Arrêter de se dire que je serais mieux  quand….

Si seulement j’avais ou j’étais….

Je suis déjà très bien comme ça.

Le mieux, why not ?  Mais sans souffrance et sans contrainte (ou a minima).

Le mieux doit être la cerise  sur le gâteau. Pas une quête impossible à mener et frustrante.

 

Le chemin est long et un peu compliqué. Il y a des sorties de route mais franchement ça vaut le coup. Plus j’avance et plus le paysage est riche.

 

Trouver mon poids idéal

Ce n’est certainement pas celui que calcule la formule qui va bien sur internet.

Je ne le connais pas encore, mais ça me semble un bon objectif à atteindre.

Comment je le reconnaîtrai ce poids idéal ?

Intuition

Je le saurai, je le sentirai.

 

Ecoute-toi !

Dans s’aimer, il y a s’écouter.

S’écouter quand la pulsion, monte, arrive, palpite, te rend dingue, t’obnubile.

En prendre conscience

Prendre le temps de se poser, de l’accueillir cette pulsion, de la comprendre et de la laisser passer.

OK facile à dire. Quand ça fait 40 ans que tu y cèdes à tes pulsions !

Du coup je lui ai donné un nom. Genre je l’apprivoise, tu vois. Mes pulsions s’appellent Jane.

 

Alors quand Jane me tombe dessus….J’essaie de trouver quelle émotion est là, sous jacente.

Quelle émotion provoque ce truc tout pourri ?

Et ensuite, d’où vient cette émotion ? de quel besoin non comblé ?

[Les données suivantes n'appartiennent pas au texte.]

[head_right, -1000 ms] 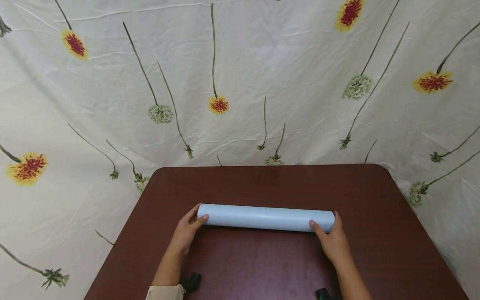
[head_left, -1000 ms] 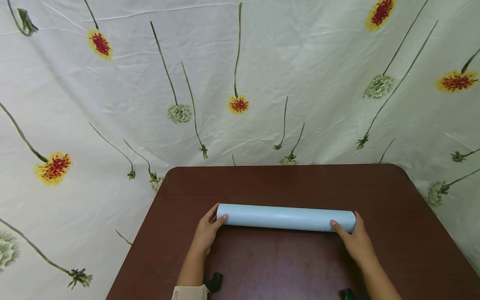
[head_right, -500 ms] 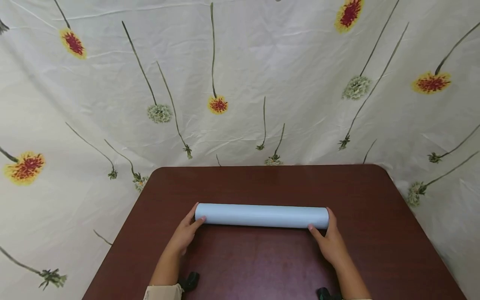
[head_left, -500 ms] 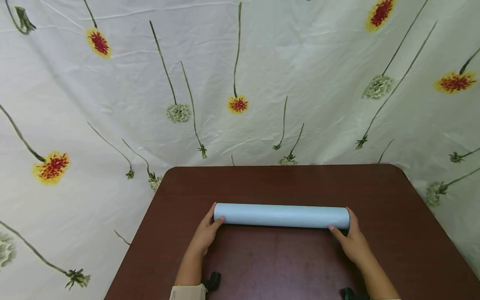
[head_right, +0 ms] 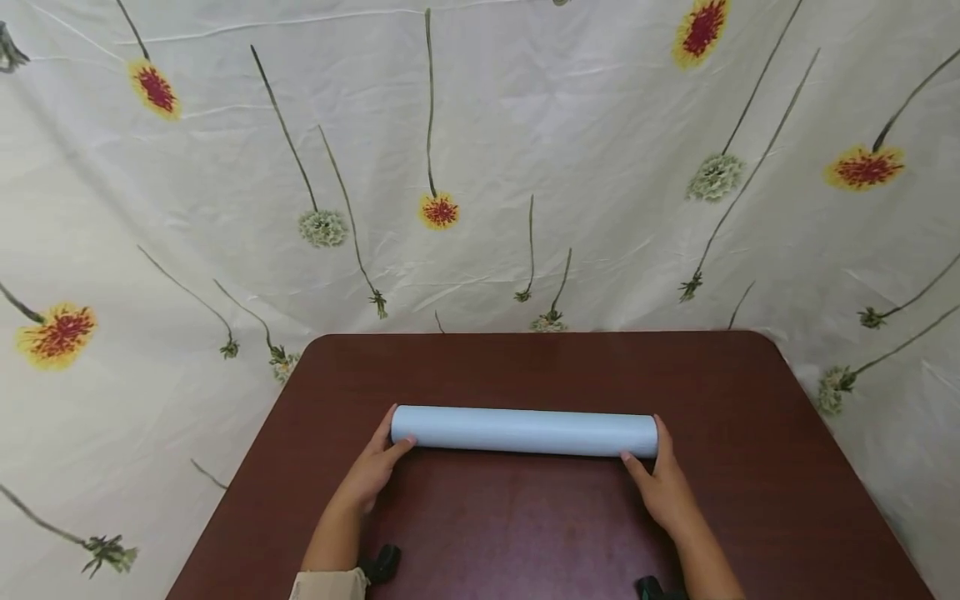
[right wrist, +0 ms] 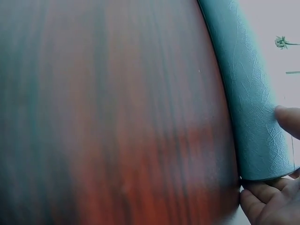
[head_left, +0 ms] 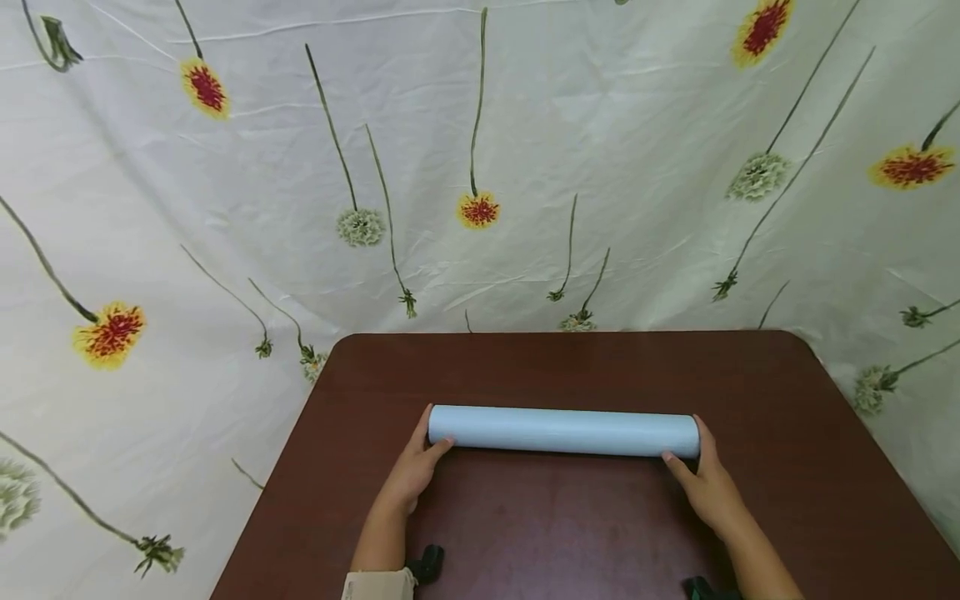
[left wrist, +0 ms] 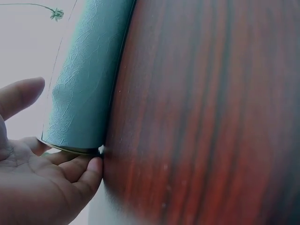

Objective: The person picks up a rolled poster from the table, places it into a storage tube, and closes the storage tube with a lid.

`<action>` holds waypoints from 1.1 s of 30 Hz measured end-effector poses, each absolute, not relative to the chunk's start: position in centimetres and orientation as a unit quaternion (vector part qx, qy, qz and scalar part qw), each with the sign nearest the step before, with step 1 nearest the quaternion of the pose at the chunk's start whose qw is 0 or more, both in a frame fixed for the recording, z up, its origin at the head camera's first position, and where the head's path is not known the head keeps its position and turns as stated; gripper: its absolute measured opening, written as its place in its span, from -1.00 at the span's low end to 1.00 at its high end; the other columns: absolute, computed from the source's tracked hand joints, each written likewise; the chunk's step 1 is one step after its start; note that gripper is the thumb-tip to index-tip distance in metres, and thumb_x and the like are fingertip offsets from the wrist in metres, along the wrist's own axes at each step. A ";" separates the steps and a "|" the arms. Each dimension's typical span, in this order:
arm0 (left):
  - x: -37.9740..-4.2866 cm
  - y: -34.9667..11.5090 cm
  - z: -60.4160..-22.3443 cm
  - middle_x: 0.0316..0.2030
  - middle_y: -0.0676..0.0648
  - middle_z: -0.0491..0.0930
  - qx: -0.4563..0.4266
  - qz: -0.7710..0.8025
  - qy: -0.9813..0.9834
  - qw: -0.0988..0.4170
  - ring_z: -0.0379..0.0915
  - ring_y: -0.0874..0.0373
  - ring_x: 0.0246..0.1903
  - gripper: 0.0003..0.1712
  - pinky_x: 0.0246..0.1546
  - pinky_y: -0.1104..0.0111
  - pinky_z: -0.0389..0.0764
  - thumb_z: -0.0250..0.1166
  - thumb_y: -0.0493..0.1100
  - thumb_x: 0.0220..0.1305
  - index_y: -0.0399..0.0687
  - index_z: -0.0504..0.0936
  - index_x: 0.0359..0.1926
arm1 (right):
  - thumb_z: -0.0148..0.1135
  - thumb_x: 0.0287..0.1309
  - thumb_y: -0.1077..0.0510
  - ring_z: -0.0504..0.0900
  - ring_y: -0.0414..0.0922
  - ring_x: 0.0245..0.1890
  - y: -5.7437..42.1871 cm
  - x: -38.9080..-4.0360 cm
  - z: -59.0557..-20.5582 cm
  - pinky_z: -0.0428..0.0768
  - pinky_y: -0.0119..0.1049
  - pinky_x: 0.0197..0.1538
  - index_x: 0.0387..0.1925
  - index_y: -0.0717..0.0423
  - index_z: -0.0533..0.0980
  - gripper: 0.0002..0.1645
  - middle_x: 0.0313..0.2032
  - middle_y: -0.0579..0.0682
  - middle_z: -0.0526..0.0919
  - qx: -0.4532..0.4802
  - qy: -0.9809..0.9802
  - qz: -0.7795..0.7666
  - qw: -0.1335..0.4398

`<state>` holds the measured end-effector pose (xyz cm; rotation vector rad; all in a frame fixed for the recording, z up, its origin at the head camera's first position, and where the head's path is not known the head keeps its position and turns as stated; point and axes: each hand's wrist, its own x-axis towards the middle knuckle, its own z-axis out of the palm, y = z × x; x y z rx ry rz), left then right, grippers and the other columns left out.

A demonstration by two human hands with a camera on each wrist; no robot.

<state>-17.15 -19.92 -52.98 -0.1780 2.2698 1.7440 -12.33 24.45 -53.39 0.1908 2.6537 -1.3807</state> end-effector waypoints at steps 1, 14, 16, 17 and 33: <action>-17.1 -19.9 -52.9 0.55 -0.05 -0.27 -0.060 0.605 0.782 0.136 -0.40 -0.16 0.53 -0.05 0.39 -0.29 -0.18 0.18 0.16 0.34 0.43 -0.24 0.52 | -0.05 0.31 -0.36 -0.10 0.49 0.41 24.5 -12.3 -53.3 0.11 0.45 0.23 0.49 -0.16 -0.56 0.14 0.48 0.42 -0.25 0.066 0.882 -0.461 0.076; -16.4 -19.7 -52.2 0.55 0.00 -0.29 -0.072 0.607 0.779 0.144 -0.41 -0.14 0.53 -0.16 0.39 -0.29 -0.16 0.06 -0.02 0.43 0.38 -0.23 0.53 | 0.07 0.23 -0.38 -0.21 0.42 0.46 24.9 -12.5 -52.9 0.03 0.46 0.28 0.49 -0.29 -0.53 0.19 0.52 0.25 -0.37 0.101 0.845 -0.519 0.072; -16.4 -19.8 -52.1 0.55 0.00 -0.25 -0.079 0.609 0.777 0.140 -0.36 -0.16 0.53 -0.21 0.38 -0.30 -0.15 -0.04 -0.11 0.44 0.34 -0.20 0.53 | 0.07 0.25 -0.34 -0.13 0.42 0.45 25.1 -12.2 -52.8 0.09 0.44 0.28 0.50 -0.27 -0.51 0.17 0.51 0.32 -0.27 0.099 0.844 -0.524 0.060; -16.4 -19.9 -52.0 0.55 -0.01 -0.21 -0.086 0.611 0.775 0.137 -0.30 -0.17 0.52 -0.25 0.38 -0.29 -0.13 -0.09 -0.12 0.44 0.33 -0.18 0.53 | 0.07 0.26 -0.33 -0.10 0.42 0.45 25.1 -12.1 -52.7 0.11 0.43 0.28 0.50 -0.26 -0.50 0.16 0.50 0.35 -0.20 0.099 0.844 -0.525 0.054; -16.1 -20.8 -51.5 0.50 -0.16 0.02 -0.099 0.623 0.769 0.100 0.09 -0.22 0.42 -0.27 0.37 -0.16 0.14 0.05 0.15 0.43 0.22 0.03 0.50 | 0.04 0.25 -0.37 -0.12 0.45 0.43 26.1 -11.7 -51.1 0.10 0.47 0.21 0.51 -0.31 -0.45 0.12 0.50 0.34 -0.17 0.088 0.865 -0.488 0.075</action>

C’est ça aller chercher le pourquoi.

 

Une fois que tu l’as identifié ce besoin : il faut l’exprimer

 

Pas facile de l’identifier parce que tu as bien appris à tout enfouir et tu n’as pas l’habitude d’aller farfouiller par là au départ.

Mais avec un  peu de persévérance et d’entrainement ça vient de plus en plus vite. C’est un peu abrasif. Mais tu te sens tellement . Je t’assure.

 

Pour ce qui est de l’exprimer ce foutu besoin que tu viens de trouver, genre une clé de Fort Boyard, que tu as réussi à attraper à la dernière seconde avant que la porte de ton intuition ne se referme.

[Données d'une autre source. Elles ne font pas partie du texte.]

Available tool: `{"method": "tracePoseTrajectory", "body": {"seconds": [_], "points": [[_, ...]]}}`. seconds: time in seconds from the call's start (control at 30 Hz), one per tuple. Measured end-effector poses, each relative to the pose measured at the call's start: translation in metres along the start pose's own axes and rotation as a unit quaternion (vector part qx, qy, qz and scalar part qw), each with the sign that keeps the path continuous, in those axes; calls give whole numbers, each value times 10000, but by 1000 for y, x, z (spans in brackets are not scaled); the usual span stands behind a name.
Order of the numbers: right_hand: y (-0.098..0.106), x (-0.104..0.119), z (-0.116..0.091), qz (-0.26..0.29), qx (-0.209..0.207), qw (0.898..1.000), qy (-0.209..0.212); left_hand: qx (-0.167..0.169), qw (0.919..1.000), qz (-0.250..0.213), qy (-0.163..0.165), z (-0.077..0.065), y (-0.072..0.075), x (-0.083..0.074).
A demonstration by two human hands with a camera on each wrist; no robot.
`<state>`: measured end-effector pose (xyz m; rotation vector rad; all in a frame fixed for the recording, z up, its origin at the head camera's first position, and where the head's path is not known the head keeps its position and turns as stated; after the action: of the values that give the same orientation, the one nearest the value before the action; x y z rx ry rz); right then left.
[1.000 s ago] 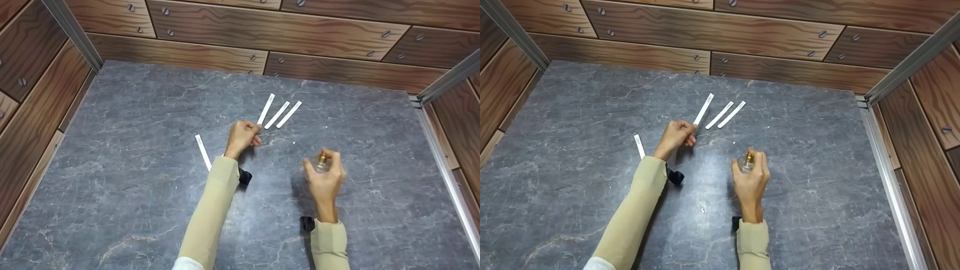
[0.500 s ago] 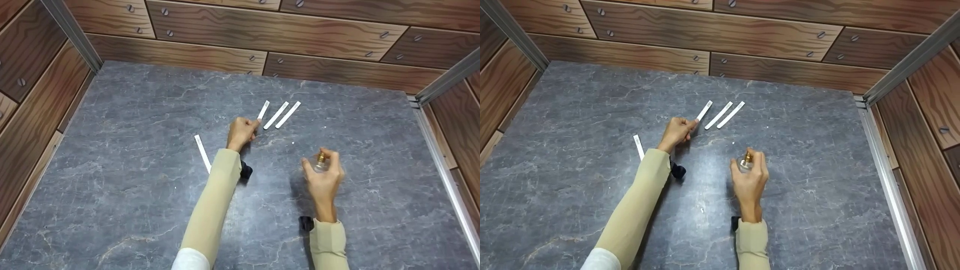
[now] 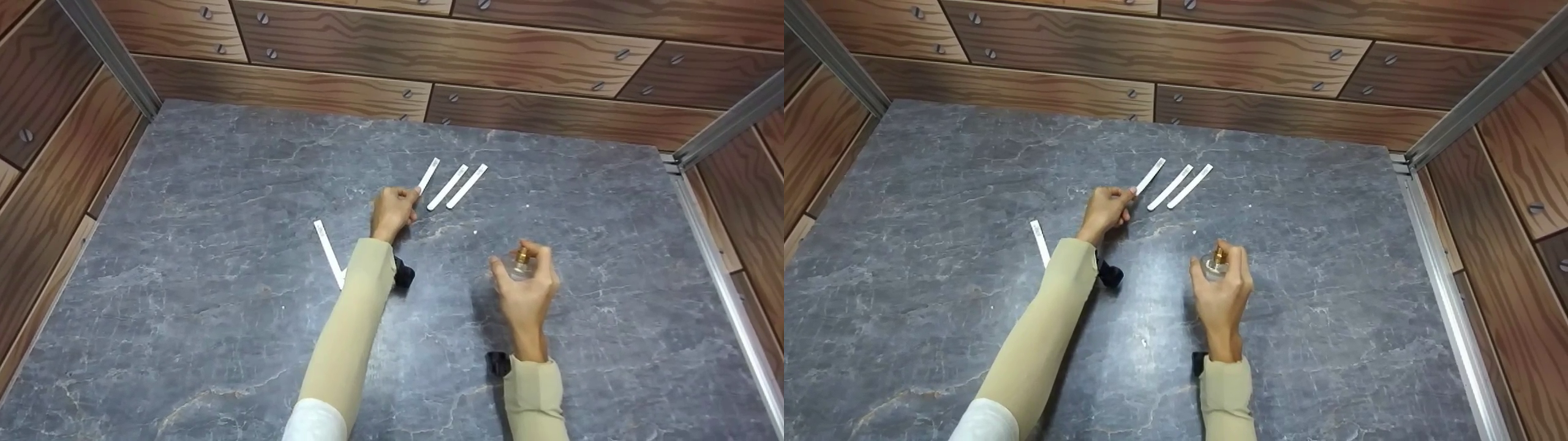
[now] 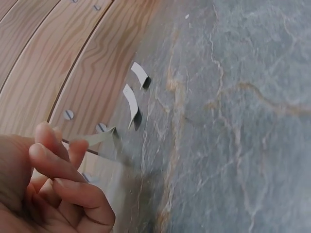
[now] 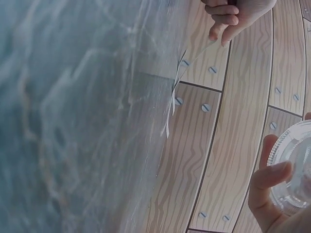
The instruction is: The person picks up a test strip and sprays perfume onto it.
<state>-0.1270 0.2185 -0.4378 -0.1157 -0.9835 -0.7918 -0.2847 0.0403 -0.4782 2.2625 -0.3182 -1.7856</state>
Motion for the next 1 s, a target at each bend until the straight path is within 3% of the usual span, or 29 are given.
{"method": "tracePoseTrajectory", "body": {"seconds": [0.23,0.5,0.83,1.0], "points": [[-3,-26,-3,-113,-42,9999,-112,73,9997,-224,-95,-4,7,-1],[3,-25,-1,-94,-24,9999,97,348,9984,-293,-335,-17,29,3],[4,-24,1,-22,-2,10000,-22,241,9979,-454,-397,-39,49,14],[5,-24,1,-13,-4,10000,16,242,9981,14,-563,-46,59,18]]}}
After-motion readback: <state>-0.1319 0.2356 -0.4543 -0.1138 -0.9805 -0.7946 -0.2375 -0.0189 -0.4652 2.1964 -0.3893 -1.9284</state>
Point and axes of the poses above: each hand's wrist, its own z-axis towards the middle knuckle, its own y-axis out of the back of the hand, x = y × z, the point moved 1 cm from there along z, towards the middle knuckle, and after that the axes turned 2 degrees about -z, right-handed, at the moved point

Là encore un gros souci quand ça fait des années que tu attends que les autres devinent !!

En fait tu oscilles en permanence entre “je suis nulle personne n’en a rien à foutre de moi” et “pourquoi ils voient pas de quoi  j’ai besoin ces cons”.

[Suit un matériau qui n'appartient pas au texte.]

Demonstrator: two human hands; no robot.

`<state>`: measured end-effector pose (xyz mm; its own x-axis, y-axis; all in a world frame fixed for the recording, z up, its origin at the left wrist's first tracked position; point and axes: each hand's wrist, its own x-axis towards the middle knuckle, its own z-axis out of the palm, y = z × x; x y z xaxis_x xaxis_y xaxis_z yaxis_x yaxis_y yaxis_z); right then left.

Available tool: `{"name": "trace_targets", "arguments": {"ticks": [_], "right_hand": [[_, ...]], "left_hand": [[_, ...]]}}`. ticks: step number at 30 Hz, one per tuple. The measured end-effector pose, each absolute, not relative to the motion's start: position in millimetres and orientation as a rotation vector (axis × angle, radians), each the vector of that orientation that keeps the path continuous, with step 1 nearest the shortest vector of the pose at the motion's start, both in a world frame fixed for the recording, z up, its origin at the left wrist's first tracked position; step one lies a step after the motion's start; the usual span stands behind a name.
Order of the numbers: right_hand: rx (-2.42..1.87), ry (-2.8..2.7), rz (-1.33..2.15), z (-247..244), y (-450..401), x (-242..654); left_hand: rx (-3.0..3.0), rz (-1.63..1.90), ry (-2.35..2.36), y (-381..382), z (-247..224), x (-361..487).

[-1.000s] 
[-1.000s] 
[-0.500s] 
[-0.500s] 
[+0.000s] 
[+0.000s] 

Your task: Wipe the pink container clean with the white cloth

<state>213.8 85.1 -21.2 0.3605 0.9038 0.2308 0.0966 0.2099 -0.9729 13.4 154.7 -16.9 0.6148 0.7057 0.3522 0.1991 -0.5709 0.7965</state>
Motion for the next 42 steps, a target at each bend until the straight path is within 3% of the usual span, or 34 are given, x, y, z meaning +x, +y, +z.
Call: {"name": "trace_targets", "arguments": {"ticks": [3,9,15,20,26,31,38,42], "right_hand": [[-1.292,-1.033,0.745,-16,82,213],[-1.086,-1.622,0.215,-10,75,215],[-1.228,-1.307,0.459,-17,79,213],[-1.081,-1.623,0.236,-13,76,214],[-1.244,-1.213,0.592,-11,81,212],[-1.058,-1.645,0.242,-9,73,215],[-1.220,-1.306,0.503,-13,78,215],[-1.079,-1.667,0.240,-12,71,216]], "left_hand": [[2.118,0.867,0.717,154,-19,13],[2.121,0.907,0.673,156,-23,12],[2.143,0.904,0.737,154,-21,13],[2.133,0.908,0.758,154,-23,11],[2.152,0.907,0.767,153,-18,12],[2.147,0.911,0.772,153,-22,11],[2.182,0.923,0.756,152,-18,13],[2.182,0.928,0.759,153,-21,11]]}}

C’est totalement contradictoire, mais qui a dit qu’on devait toujours être cohérente !  En tout cas, c’est surtout archi stérile et peu constructif d’une meilleure moi même.

 

C’est compliqué ?

chiant ?

Je me fais des nœuds ?

 

Peut être….

 

Mais un truc est sûr, c’est que les jours où je m’aime, c’est juste….ouah…..

 

Alors c’est décidé, j’arrête les régimes. J’essaie de faire cop-copine avec Jane. Et t’inquiète pas, je reviendrai t’en parler un de ces jours prochains.